Save Water Share Water

Update! Anna completed both her Save Water and Share Water projects this week. She redeemed enough bottles and cans by last Tuesday to exceed her $20 goal and finish her Save Water project. But she’d been promised a few more bags. She turned those in on Friday, and upped her total to almost $24.

We rounded up her total to $25, and this evening she went to Maddie’s Thirst (a charity:water September Campaign) and made a donation. In two weeks, we’ll make a matching donation of $25.

And that completes her Share Water project. All that’s left is to finish her Wonders of Water book and take her WOW pledge, and she will complete her journey. We’re so proud of what she’s accomplished!
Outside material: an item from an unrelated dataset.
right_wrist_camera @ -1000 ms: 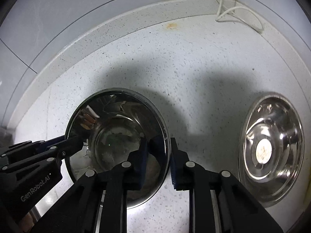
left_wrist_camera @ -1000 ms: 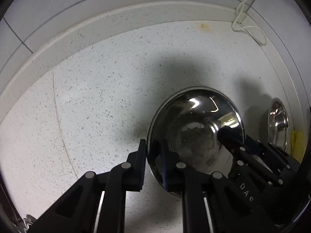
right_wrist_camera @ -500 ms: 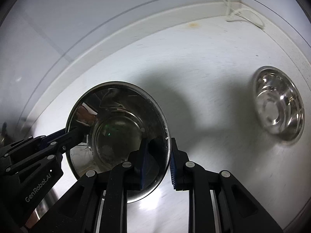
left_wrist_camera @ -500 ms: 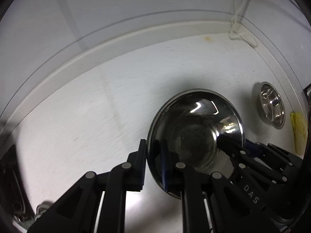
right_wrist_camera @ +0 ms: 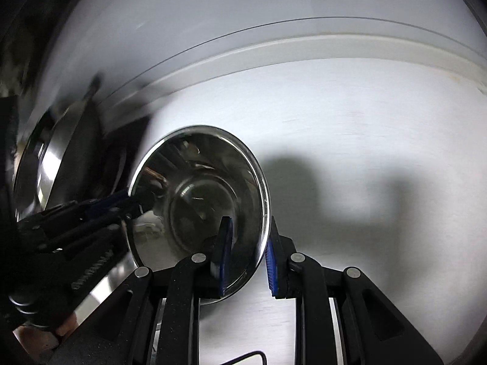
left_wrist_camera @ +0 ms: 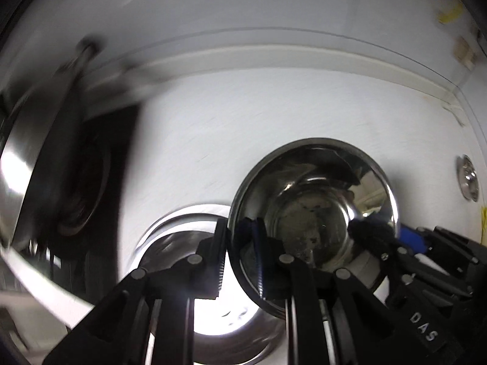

Wondering how you can help? Make a matching donation of $25 (or whatever you want to give) to Maddie’s Thirst. All contributions to charity: water September Campaigns will be matched by a generous donor up to the first $1,000,000 raised.

And you can still take Anna’s Save Water Pledge. It costs no money, just a commitment to recycle.

Note: beyond sending you a thank-you email, I will not share your email with anyone or bother you ever again.

Sharing Water

Woman at a water tap

Photo via charity: water

As part of her Brownie work this summer, Anna is taking the Wonders of Water journey. She earned her Love Water Badge last month, and now she’s working on both her Save Water badge and her Share Water badge. The projects she picked for each badge work hand in hand, so she be earning both badges together.

You can read about her Save Water project here, but to sum up she’s collecting deposit bottles and cans (including water bottles which are redeemable for deposit in Oregon) and turning them in to keep them out of the oceans. On her first trip our local BottleDrop location, she turned in over $14 worth and her total so far in $16.60. We’re saving up a second bag and have a few other contributors lined up, and we hope to exceed her original goal of $20.

So where will the money go when she’s done?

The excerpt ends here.